▸ **YOUR INSTRUCTIONS**: Leave out the pictures and restate exactly, and only, the lines from the one that contains "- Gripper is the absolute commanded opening" through the final line of the material below.

▸ **GIVEN DATA**:
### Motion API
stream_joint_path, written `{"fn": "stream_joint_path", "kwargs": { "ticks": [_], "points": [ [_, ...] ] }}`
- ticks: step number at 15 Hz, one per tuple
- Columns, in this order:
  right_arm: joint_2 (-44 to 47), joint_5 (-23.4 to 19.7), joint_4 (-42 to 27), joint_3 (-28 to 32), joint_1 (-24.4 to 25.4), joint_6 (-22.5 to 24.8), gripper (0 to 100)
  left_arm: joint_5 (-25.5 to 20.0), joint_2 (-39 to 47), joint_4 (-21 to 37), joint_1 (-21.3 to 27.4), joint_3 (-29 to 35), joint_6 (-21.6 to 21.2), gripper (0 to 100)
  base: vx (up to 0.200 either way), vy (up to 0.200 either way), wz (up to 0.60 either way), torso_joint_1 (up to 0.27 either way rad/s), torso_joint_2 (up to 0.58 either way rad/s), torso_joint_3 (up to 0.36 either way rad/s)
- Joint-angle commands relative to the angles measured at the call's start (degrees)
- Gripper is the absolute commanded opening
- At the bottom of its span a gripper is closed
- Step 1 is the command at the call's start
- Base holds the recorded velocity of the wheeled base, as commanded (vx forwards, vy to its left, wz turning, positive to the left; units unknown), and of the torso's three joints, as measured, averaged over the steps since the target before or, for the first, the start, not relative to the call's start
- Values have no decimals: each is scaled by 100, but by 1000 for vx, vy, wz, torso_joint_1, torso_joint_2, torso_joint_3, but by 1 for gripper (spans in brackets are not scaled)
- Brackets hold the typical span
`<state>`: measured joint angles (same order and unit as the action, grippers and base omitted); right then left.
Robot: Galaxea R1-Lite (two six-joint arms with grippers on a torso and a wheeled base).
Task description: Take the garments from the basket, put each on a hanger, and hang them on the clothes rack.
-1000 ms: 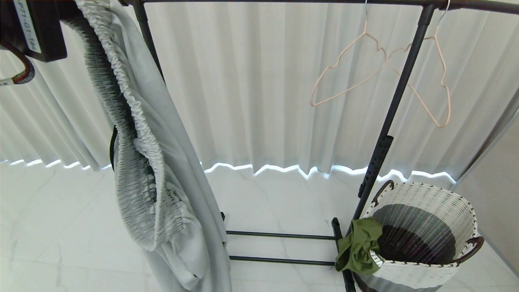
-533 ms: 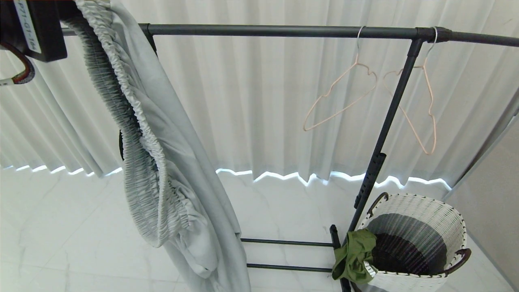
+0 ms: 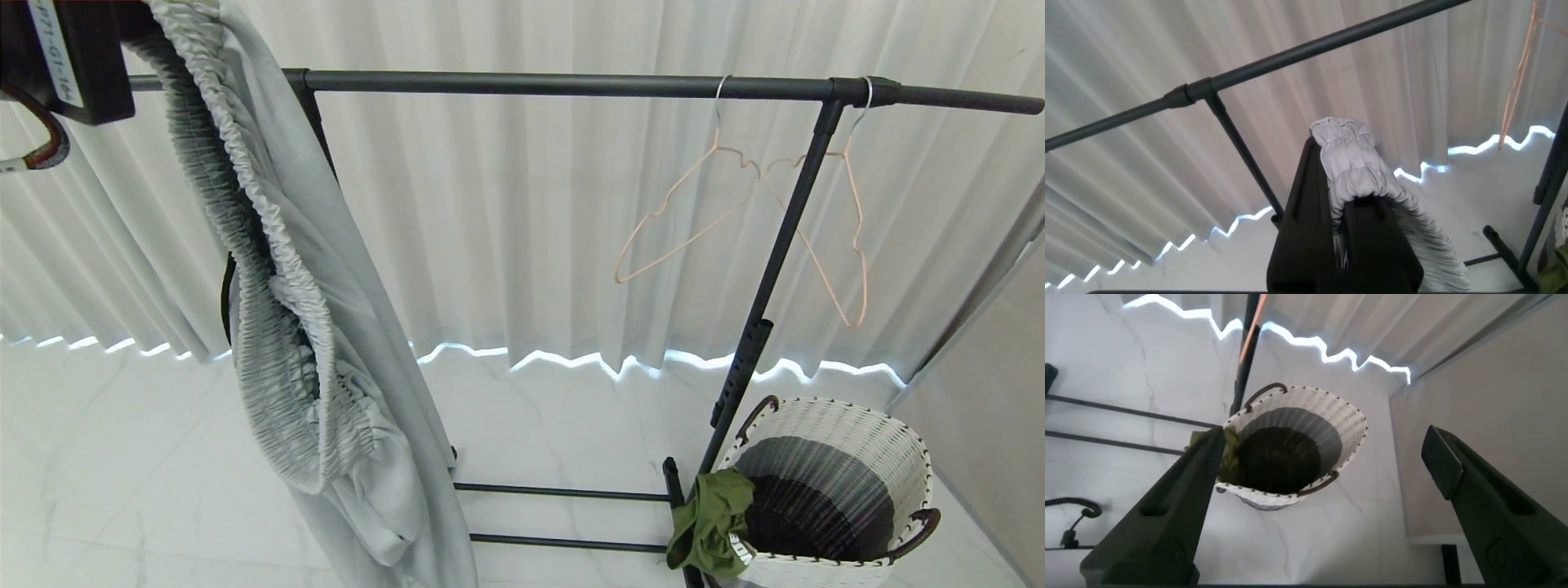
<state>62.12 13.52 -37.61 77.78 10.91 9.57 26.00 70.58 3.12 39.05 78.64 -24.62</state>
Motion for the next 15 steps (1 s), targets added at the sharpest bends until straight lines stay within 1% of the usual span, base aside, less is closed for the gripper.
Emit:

▸ **SOLUTION TO THIS PROBLEM**:
- Gripper is the absolute commanded opening
- At the bottom of its span a gripper is closed
- Step 1 is the command at the call's start
- Base holds the recorded velocity of the wheeled base, as commanded (vx forwards, vy to its left, wz turning, positive to the left; units unknown), and of the torso's three joints, as measured, averaged over the steps since the target before or, for the first, the start, not relative to the call's start
- Values have no decimals: each is scaled by 100, but by 1000 for vx, vy, wz, torso_joint_1, torso_joint_2, torso_joint_3, but by 1 for gripper (spans in brackets are not scaled)
- Brackets hold the typical span
`<state>`: measured joint angles (same order and unit as the action, grippers and base omitted); right then left.
Robot: Galaxea R1-Lite (two six-joint arms with grippers on a torso and a wheeled base).
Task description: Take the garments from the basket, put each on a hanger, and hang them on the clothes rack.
-1000 ms: 
-533 ms: 
+0 ms: 
<state>62.12 13.52 -37.61 77.78 10.91 9.57 26.00 70.58 3.12 39.05 78.64 -24.62</state>
Motion for the next 15 steps (1 s), targets added at the sharpest bends until straight lines stay within 1% of the usual span, base aside, less is closed for the gripper.
Emit:

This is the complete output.